What is being asked:
From the data below, copy exactly the lines that lie between the one holding "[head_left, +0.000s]" and the one holding "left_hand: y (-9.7", including both, and nothing more.

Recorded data
◇ ◇ ◇

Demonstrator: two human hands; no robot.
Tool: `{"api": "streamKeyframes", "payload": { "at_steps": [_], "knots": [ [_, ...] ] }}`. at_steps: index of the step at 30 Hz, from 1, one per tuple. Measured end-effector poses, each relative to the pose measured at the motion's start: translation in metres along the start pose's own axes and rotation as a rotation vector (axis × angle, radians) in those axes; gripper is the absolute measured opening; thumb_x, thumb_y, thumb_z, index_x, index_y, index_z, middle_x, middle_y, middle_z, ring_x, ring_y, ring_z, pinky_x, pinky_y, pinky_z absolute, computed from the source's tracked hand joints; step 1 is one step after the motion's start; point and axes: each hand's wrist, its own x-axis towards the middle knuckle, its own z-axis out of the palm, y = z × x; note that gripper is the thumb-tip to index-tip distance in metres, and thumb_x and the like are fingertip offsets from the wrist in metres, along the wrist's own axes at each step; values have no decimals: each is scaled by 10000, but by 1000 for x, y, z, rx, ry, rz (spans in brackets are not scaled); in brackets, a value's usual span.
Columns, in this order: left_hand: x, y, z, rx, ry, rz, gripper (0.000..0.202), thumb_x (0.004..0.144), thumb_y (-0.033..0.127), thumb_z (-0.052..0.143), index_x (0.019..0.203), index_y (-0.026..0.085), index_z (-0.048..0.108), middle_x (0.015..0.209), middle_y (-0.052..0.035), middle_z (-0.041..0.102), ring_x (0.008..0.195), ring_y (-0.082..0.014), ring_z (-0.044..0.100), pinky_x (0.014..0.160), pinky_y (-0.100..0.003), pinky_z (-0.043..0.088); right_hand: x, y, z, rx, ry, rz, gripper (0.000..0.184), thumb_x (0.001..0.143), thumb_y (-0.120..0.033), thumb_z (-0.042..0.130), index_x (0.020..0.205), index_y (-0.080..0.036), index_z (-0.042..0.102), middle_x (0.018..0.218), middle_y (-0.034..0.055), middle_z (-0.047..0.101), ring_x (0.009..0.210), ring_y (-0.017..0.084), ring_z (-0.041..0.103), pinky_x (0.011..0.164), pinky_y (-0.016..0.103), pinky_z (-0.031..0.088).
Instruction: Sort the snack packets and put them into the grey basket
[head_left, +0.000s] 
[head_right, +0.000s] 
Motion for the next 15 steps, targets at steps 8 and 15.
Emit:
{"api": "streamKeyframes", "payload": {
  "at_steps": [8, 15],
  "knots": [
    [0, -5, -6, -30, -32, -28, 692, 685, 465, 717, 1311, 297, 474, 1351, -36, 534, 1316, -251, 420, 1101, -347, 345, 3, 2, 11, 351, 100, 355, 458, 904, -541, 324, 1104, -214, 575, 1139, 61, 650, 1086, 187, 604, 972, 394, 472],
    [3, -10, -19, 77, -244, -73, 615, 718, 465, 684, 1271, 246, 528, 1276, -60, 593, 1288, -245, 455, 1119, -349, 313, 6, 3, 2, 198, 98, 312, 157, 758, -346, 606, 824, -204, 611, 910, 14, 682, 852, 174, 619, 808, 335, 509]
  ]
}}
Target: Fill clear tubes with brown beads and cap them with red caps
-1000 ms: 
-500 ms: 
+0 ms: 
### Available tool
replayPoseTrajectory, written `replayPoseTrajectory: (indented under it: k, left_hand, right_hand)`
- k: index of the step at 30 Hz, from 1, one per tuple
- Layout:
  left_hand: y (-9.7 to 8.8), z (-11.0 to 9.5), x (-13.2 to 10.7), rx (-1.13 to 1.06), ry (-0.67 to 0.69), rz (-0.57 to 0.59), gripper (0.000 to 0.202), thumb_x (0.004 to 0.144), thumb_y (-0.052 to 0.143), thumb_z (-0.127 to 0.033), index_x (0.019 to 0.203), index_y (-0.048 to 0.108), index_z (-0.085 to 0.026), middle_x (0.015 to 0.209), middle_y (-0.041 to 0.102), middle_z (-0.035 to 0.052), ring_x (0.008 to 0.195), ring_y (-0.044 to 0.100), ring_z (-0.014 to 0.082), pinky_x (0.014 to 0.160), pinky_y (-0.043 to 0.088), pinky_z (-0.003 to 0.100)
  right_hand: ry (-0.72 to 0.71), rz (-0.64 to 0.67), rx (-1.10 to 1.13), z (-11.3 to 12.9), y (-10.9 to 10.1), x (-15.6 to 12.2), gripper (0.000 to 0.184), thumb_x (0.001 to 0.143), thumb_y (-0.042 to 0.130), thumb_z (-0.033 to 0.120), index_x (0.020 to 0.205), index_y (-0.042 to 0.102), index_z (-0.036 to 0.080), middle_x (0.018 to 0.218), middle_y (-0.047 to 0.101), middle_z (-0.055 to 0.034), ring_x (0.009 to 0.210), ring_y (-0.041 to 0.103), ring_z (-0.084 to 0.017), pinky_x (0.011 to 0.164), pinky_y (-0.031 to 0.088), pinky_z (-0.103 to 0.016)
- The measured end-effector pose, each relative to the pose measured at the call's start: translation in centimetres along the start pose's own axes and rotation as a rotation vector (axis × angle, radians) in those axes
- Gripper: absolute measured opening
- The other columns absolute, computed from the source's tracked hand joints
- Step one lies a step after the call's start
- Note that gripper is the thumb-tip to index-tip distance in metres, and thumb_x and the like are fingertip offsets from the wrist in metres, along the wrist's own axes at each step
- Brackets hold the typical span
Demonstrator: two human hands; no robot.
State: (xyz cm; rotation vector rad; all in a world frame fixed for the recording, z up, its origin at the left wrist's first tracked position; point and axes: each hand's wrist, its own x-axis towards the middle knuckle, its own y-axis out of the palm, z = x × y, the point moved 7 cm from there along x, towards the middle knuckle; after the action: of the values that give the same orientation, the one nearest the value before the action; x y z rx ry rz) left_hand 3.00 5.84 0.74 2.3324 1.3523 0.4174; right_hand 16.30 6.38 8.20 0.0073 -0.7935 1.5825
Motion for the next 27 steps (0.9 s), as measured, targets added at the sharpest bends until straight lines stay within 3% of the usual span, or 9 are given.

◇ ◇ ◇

Result of the task:
[head_left, +0.000s] 
[head_right, +0.000s] 
Motion for the next 15 steps, targets at steps 8 and 15.
Emit:
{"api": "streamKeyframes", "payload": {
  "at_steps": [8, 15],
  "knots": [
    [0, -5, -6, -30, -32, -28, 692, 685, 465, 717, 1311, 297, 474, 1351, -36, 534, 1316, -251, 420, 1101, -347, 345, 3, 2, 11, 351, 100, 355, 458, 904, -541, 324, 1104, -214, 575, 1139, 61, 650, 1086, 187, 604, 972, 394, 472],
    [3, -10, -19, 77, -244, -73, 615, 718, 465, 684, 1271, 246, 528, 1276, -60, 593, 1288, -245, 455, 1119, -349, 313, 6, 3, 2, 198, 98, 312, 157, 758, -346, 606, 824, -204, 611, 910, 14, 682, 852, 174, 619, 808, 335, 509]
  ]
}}
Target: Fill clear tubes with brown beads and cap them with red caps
-1000 ms: 
-500 ms: 
+0 ms: 
### Available tool
replayPoseTrajectory, written `replayPoseTrajectory: (indented under it: k, left_hand, right_hand)`
- k: index of the step at 30 Hz, from 1, one per tuple
- Layout:
  left_hand: y (-9.7 to 8.8), z (-11.0 to 9.5), x (-13.2 to 10.7), rx (-1.13 to 1.06), ry (-0.67 to 0.69), rz (-0.57 to 0.59), gripper (0.000 to 0.202), thumb_x (0.004 to 0.144), thumb_y (-0.052 to 0.143), thumb_z (-0.127 to 0.033), index_x (0.019 to 0.203), index_y (-0.048 to 0.108), index_z (-0.085 to 0.026), middle_x (0.015 to 0.209), middle_y (-0.041 to 0.102), middle_z (-0.035 to 0.052), ring_x (0.008 to 0.195), ring_y (-0.044 to 0.100), ring_z (-0.014 to 0.082), pinky_x (0.014 to 0.160), pinky_y (-0.043 to 0.088), pinky_z (-0.003 to 0.100)

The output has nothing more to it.